Activity =
Copy the data that follows, exactly and completely.

*** Opening of Recorded data ***

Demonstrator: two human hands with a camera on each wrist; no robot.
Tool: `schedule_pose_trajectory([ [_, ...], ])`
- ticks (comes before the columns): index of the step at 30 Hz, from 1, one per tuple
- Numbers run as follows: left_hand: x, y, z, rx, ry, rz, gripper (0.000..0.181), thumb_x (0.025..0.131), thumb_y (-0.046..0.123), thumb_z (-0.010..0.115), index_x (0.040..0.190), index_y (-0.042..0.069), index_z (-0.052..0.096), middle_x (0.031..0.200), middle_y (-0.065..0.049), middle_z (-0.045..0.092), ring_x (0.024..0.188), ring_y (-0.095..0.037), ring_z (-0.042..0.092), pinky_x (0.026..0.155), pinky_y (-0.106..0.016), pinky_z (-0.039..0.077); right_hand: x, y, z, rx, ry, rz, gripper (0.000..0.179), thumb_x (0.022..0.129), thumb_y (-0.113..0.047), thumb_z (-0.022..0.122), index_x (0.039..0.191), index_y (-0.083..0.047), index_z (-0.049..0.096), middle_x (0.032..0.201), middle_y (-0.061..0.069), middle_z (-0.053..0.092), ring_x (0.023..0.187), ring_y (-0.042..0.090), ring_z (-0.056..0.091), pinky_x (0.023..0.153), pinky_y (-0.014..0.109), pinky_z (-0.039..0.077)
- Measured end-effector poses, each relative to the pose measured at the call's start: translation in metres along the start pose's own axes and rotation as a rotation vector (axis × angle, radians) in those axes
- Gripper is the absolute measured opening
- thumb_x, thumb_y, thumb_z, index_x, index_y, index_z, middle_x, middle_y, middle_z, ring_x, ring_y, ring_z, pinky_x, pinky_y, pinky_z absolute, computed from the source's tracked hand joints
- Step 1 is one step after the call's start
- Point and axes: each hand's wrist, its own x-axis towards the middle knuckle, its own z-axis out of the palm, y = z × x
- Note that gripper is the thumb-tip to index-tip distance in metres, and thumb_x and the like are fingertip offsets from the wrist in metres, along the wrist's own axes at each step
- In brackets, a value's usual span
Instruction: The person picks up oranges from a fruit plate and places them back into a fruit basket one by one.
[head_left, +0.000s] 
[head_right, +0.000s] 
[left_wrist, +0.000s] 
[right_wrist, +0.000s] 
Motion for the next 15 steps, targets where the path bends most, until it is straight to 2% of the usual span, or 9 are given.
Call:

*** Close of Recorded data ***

Solved exercise =
Demonstrator: two human hands with a camera on each wrist; no robot.
Tool: `schedule_pose_trajectory([ [_, ...], ])`
- ticks (comes before the columns): index of the step at 30 Hz, from 1, one per tuple
- Numbers run as follows: left_hand: x, y, z, rx, ry, rz, gripper (0.000..0.181), thumb_x (0.025..0.131), thumb_y (-0.046..0.123), thumb_z (-0.010..0.115), index_x (0.040..0.190), index_y (-0.042..0.069), index_z (-0.052..0.096), middle_x (0.031..0.200), middle_y (-0.065..0.049), middle_z (-0.045..0.092), ring_x (0.024..0.188), ring_y (-0.095..0.037), ring_z (-0.042..0.092), pinky_x (0.026..0.155), pinky_y (-0.106..0.016), pinky_z (-0.039..0.077); right_hand: x, y, z, rx, ry, rz, gripper (0.000..0.179), thumb_x (0.022..0.129), thumb_y (-0.113..0.047), thumb_z (-0.022..0.122), index_x (0.039..0.191), index_y (-0.083..0.047), index_z (-0.049..0.096), middle_x (0.032..0.201), middle_y (-0.061..0.069), middle_z (-0.053..0.092), ring_x (0.023..0.187), ring_y (-0.042..0.090), ring_z (-0.056..0.091), pinky_x (0.023..0.153), pinky_y (-0.014..0.109), pinky_z (-0.039..0.077)
- Measured end-effector poses, each relative to the pose measured at the call's start: translation in metres along the start pose's own axes and rotation as a rotation vector (axis × angle, radians) in those axes
- Gripper is the absolute measured opening
- thumb_x, thumb_y, thumb_z, index_x, index_y, index_z, middle_x, middle_y, middle_z, ring_x, ring_y, ring_z, pinky_x, pinky_y, pinky_z absolute, computed from the source's tracked hand joints
- Step 1 is one step after the call's start
- Point and axes: each hand's wrist, its own x-axis towards the middle knuckle, its own z-axis out of the palm, y = z × x
- Note that gripper is the thumb-tip to index-tip distance in metres, and thumb_x and the like are fingertip offsets from the wrist in metres, along the wrist's own axes at each step
- In brackets, a value's usual span
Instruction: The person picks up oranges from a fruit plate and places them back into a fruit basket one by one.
[head_left, +0.000s] 
[head_right, +0.000s] 
[left_wrist, +0.000s] 
[right_wrist, +0.000s] 
Motion for the next 15 steps, targets where the path bends most, until it is straight to 2% of the usual span, or 9 are given.
Call:

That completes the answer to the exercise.